Image by Olivia Hill, resident of Mandale House apartment block
Major building defects – such as the lack of cavity barriers, internal compartmentation issues, wooden balconies and unsafe insulation – have forced flat dwellers into paying around £50,000 for urgent fire safety repairs in Sheffield.
Three and a half years since the tragedy at Grenfell, the government has unveiled a £3.6bn fund to fix dangerous cladding on high-rise buildings in England, with the offer of loans to leaseholders to solve similar problems in shorter buildings under 18m.
36 buildings in the city have registered for the government’s fund, according to Sheffield Cladding Action Group (SCAG), but there are fears loans are not being distributed quickly enough and cladding removal from all affected buildings could take years due to the lack of specialist contractors.
The campaigning organisation SCAG was set up by a group of leaseholders from four buildings across Sheffield affected by unsafe cladding and other building defects which are causing fire safety issues. It works closely with the council, South Yorkshire Fire, and the MP for Hallam, Olivia Blake and MP for Central Sheffield, Paul Blomfield.
Olivia Hill, campaigner and co-founder of SCAG, is a final-year PhD student at the University of Sheffield. After finding out in October that her building, Mandale House, had failed the external wall survey and various other safety problems, she joined up with other leaseholders and began investigating the seriousness of the issue in the city.
“It’s not ‘job done’ for the government now,” said first-time buyer Miss Hill, who has felt “let down and forgotten” during the crisis.

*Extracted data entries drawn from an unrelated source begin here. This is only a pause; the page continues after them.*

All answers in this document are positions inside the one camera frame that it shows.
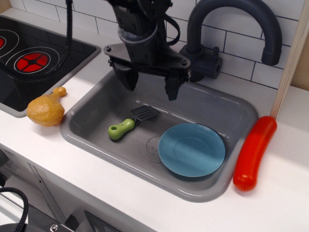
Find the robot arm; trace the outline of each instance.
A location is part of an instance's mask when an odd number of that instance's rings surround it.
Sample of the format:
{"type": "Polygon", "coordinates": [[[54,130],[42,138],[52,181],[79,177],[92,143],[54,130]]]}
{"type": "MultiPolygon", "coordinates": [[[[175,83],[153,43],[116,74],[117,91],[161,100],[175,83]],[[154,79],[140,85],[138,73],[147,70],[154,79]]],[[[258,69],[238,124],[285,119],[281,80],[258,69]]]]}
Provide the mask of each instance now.
{"type": "Polygon", "coordinates": [[[170,0],[108,0],[118,21],[118,34],[123,43],[104,48],[117,77],[134,90],[139,72],[165,77],[170,100],[177,98],[178,89],[189,78],[190,60],[170,49],[179,39],[167,42],[164,21],[177,23],[165,14],[170,0]]]}

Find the blue plate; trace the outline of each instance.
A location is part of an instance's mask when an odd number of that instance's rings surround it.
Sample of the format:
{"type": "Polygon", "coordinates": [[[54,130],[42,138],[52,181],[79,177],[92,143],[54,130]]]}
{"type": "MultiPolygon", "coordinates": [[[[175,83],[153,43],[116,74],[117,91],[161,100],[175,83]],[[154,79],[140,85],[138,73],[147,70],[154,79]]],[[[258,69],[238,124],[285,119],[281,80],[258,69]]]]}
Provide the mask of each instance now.
{"type": "Polygon", "coordinates": [[[205,176],[224,161],[225,145],[212,129],[184,123],[168,129],[159,141],[162,162],[171,171],[188,177],[205,176]]]}

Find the green spatula handle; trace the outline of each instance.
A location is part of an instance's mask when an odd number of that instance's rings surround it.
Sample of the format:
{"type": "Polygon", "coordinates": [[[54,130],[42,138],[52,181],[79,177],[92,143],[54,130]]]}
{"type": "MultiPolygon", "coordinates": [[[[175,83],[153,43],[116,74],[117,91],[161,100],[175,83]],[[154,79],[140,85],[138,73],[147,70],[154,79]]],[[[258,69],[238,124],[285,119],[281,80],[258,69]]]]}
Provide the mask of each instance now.
{"type": "Polygon", "coordinates": [[[112,125],[108,128],[108,135],[111,139],[120,139],[125,133],[135,127],[135,122],[131,118],[127,118],[118,125],[112,125]]]}

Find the toy sink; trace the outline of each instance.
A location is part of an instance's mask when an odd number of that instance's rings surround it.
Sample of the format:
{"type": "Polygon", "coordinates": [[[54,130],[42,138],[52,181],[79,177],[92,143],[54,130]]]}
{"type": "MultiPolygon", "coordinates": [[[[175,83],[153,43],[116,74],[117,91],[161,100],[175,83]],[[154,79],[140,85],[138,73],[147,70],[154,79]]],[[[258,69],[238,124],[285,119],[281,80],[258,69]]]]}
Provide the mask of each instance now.
{"type": "Polygon", "coordinates": [[[257,112],[248,102],[217,90],[189,82],[180,87],[176,100],[169,101],[163,77],[140,73],[135,90],[130,91],[111,71],[66,113],[60,128],[69,143],[187,201],[207,202],[227,189],[240,149],[256,120],[257,112]],[[153,107],[157,116],[112,140],[109,126],[131,118],[131,110],[143,105],[153,107]],[[188,122],[213,129],[224,142],[225,159],[209,175],[175,174],[157,153],[160,136],[188,122]]]}

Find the black cord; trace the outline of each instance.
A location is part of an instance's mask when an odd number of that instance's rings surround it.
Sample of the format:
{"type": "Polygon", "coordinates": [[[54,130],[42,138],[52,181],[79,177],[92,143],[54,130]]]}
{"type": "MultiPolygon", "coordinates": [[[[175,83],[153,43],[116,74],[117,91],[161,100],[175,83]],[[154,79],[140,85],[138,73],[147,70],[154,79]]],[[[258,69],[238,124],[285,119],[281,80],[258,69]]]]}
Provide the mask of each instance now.
{"type": "Polygon", "coordinates": [[[173,39],[172,41],[168,42],[168,46],[172,46],[172,45],[176,44],[180,39],[180,27],[177,24],[177,22],[174,19],[172,19],[171,17],[169,17],[167,14],[164,15],[163,19],[166,20],[167,22],[169,22],[178,32],[176,38],[173,39]]]}
{"type": "Polygon", "coordinates": [[[16,226],[16,228],[14,230],[14,232],[21,232],[23,227],[24,227],[24,225],[25,225],[25,221],[26,221],[26,218],[27,218],[27,215],[28,215],[28,210],[29,210],[29,203],[28,203],[28,199],[27,199],[26,195],[22,191],[20,191],[19,189],[10,188],[10,187],[0,188],[0,192],[13,192],[13,193],[16,193],[23,200],[23,202],[24,202],[23,214],[21,216],[21,219],[20,219],[18,225],[16,226]]]}
{"type": "Polygon", "coordinates": [[[16,70],[7,67],[3,62],[0,62],[0,68],[7,73],[11,78],[16,79],[18,81],[22,82],[27,82],[27,83],[35,83],[35,82],[40,82],[47,80],[51,77],[51,75],[55,74],[59,68],[64,64],[66,61],[69,53],[70,53],[70,48],[72,44],[72,3],[73,0],[66,0],[67,4],[67,40],[66,40],[66,45],[64,47],[64,52],[61,55],[58,63],[53,67],[53,69],[49,70],[48,72],[45,73],[40,73],[40,74],[23,74],[19,73],[16,70]]]}

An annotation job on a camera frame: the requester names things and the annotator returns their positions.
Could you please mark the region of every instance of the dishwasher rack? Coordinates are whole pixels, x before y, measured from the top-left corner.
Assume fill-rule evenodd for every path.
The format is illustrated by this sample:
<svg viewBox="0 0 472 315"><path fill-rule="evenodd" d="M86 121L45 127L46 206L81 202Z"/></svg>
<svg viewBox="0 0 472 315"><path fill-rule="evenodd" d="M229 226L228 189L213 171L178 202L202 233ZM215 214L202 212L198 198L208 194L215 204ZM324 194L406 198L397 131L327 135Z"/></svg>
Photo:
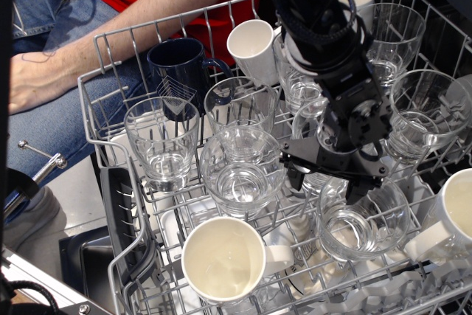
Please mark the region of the dishwasher rack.
<svg viewBox="0 0 472 315"><path fill-rule="evenodd" d="M226 8L233 27L238 25L232 16L236 4L247 4L254 17L263 0L234 0L212 7L140 24L135 27L104 33L95 38L108 43L111 36L127 35L134 45L141 80L145 82L145 60L139 56L133 34L142 27L153 27L159 35L159 26L165 21L181 21L186 15L208 14ZM471 38L448 15L431 6L426 0L375 0L395 2L413 7L423 14L427 23L420 53L410 69L428 68L446 72L453 77L472 73ZM212 29L207 20L212 43ZM472 260L451 261L437 267L429 263L415 263L402 252L382 255L378 260L338 264L322 255L319 241L312 227L308 238L299 240L296 228L299 221L313 226L316 196L300 198L284 187L276 201L248 222L264 237L266 243L290 241L296 256L293 269L265 278L253 295L237 307L218 308L200 300L185 279L179 277L178 258L186 236L203 220L223 213L213 204L198 174L198 154L191 170L188 187L176 193L157 193L147 188L144 173L133 158L122 122L104 125L97 118L103 115L101 100L118 97L126 108L137 100L155 94L146 86L142 96L126 99L126 87L120 86L120 63L113 61L113 49L107 48L111 64L100 54L102 64L93 72L78 79L83 121L87 140L94 144L103 181L104 202L108 228L115 258L108 267L111 292L117 314L471 314L472 313ZM211 48L211 55L218 57ZM118 89L106 97L91 101L84 85L87 78L112 70ZM289 139L291 120L280 101L273 135ZM198 153L211 130L202 120ZM457 170L471 167L472 134L468 131L457 137L447 148L425 155L415 166L402 165L384 158L390 167L390 178L406 194L412 211L409 237L420 228L426 210L442 183ZM300 289L300 281L306 287Z"/></svg>

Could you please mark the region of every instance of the jeans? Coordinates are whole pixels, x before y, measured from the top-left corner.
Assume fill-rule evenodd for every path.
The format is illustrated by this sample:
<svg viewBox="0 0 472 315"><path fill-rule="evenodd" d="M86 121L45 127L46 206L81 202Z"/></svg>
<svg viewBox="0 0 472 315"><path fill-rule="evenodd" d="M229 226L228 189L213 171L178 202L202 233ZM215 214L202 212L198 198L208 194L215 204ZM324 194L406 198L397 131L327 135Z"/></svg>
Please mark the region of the jeans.
<svg viewBox="0 0 472 315"><path fill-rule="evenodd" d="M14 54L60 48L117 14L116 10L100 0L15 0L14 3ZM118 69L120 85L129 86L127 96L142 90L143 83L135 59L124 62ZM117 81L113 71L110 71L89 80L86 91L90 99L95 100L118 89ZM119 95L104 100L102 104L105 115L111 117L111 123L122 122L126 110ZM8 130L7 166L30 177L46 164L48 158L18 148L18 141L22 139L51 156L62 153L68 162L67 168L94 152L94 146L86 141L77 87L50 103L10 116ZM40 186L63 171L55 168Z"/></svg>

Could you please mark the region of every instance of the person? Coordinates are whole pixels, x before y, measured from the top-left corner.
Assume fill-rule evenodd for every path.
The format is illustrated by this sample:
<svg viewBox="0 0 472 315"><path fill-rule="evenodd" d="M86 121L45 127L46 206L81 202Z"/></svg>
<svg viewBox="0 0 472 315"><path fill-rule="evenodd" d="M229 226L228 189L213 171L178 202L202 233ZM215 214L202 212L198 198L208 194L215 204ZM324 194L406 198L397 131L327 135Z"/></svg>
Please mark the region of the person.
<svg viewBox="0 0 472 315"><path fill-rule="evenodd" d="M7 166L33 177L47 162L47 158L33 151L19 149L17 144L22 139L51 155L62 153L68 168L94 151L84 133L77 78L100 67L93 42L95 35L223 1L228 0L14 0ZM235 15L240 19L254 16L251 9L239 9ZM210 19L213 41L223 53L232 23L227 11L216 11L212 16L215 17ZM186 35L201 40L208 48L205 20L195 15L186 17L184 22ZM182 35L180 30L180 21L159 25L163 39ZM145 54L158 43L153 27L143 27L134 35L141 53ZM114 50L114 60L124 61L117 67L121 86L129 88L126 91L129 97L138 94L143 82L136 60L128 60L135 55L134 48L125 36L109 36L108 39ZM99 43L99 47L105 54L103 43ZM107 60L108 56L103 55L103 58ZM117 85L113 71L85 83L90 100L102 97ZM122 122L125 107L121 97L108 98L102 104L107 117ZM54 169L40 186L62 172ZM23 203L7 218L4 244L17 249L33 232L54 218L58 210L52 192L41 188L31 201Z"/></svg>

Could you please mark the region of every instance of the robotic arm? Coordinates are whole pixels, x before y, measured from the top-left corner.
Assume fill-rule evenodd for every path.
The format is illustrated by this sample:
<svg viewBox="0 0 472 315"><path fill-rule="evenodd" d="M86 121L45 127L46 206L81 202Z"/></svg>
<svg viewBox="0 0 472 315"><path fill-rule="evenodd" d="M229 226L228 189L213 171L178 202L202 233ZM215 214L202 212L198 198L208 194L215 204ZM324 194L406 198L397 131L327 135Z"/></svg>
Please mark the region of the robotic arm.
<svg viewBox="0 0 472 315"><path fill-rule="evenodd" d="M318 136L283 143L282 160L299 190L306 173L348 180L348 204L375 187L388 173L379 141L392 130L391 109L366 58L371 44L364 22L350 18L338 0L273 0L286 31L288 59L300 72L315 75L328 99ZM307 143L311 150L307 153ZM363 148L373 144L377 153Z"/></svg>

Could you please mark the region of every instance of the tattoo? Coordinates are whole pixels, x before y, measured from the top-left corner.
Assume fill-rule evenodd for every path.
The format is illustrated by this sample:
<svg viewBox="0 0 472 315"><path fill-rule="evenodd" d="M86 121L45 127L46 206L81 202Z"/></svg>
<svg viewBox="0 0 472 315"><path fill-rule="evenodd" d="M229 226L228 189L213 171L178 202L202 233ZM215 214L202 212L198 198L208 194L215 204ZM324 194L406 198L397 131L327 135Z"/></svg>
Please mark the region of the tattoo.
<svg viewBox="0 0 472 315"><path fill-rule="evenodd" d="M27 56L30 55L31 53L23 53L21 55L21 59L24 60L25 62L32 62L32 63L46 63L51 57L54 57L56 54L56 51L54 52L42 52L42 55L44 56L43 60L33 60L31 58L28 58Z"/></svg>

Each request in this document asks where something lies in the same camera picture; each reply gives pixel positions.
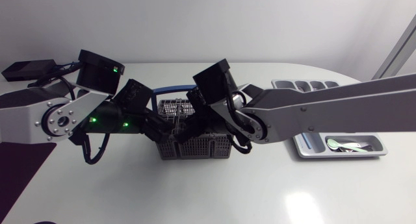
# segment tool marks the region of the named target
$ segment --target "metal spoon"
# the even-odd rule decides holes
[[[346,145],[345,143],[338,143],[338,142],[336,142],[335,140],[332,140],[332,139],[328,139],[328,141],[326,142],[326,145],[332,150],[337,150],[340,147],[343,147],[345,149],[352,149],[352,150],[357,151],[357,152],[367,152],[364,149],[360,149],[360,148],[357,148],[357,147],[352,147],[352,146]]]

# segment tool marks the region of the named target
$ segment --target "gray plastic basket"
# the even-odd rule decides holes
[[[229,158],[232,146],[226,134],[206,132],[185,143],[178,143],[175,140],[173,135],[185,129],[185,118],[194,113],[188,100],[161,100],[157,111],[160,116],[171,121],[175,126],[166,143],[156,143],[163,160]]]

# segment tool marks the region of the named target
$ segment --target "blue handle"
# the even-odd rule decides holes
[[[176,86],[169,86],[163,88],[156,88],[153,90],[153,94],[151,96],[151,108],[154,112],[157,113],[157,95],[166,94],[166,93],[174,93],[174,92],[187,92],[193,88],[195,88],[195,84],[190,85],[176,85]]]

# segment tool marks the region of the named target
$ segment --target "white wall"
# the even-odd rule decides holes
[[[119,62],[293,62],[366,80],[414,1],[0,0],[0,70],[87,49]]]

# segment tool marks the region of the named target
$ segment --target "black cable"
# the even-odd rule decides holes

“It’s probably only about 20% of the problem covered. We’re constantly paying out money now for the interim costs, just to keep our building open – around £40,000 to £50,000 per flat, which has wiped out people’s equity.”
This includes the cost of fire alarms plus around £80,000 for a waking watch, a 24-hour system where trained professionals patrol the floors of the building, checking for signs of fire and sounding the alarm if a fire starts.
“Other buildings are paying way more than that, like £7,000 a week just to keep their buildings open,” says Miss Hill. “This is because if you don’t have these provisions in place, then the South Yorkshire fire department can just close down the entire building and everybody has to leave.”
Residents in the North Bank apartment block on Wicker Riverside in Sheffield were evacuated by the fire service around Christmas time last year after the building failed fire safety tests. The Wicker building is now uninsurable.
The problem doesn’t only impact the homeowners, she adds. “I can’t sell my flat now – if I wanted to move house, I probably wouldn’t be able to buy in the near future. It’s crippling the bottom of the housing market.”
Speaking to the Mirror, 32-year-old Will Martin, a junior doctor in Sheffield, reported he now faces a £52,000 bill for his share of £6.2million of remediation work on the apartment block, which has missing fire cavity barriers and failed insulation.
He said: “To anyone who doesn’t live in one of these buildings you cannot convey the fear and anxiety that come from resting your head on a pillow meters away from flammable cladding.”
Stephen Greenhalgh, the building safety minister, has previously estimated there are as many as 1,700 high-rise buildings in England with fire safety problems that relate to non-Aluminium Composite Material cladding, such as timber or high-pressure laminate panels.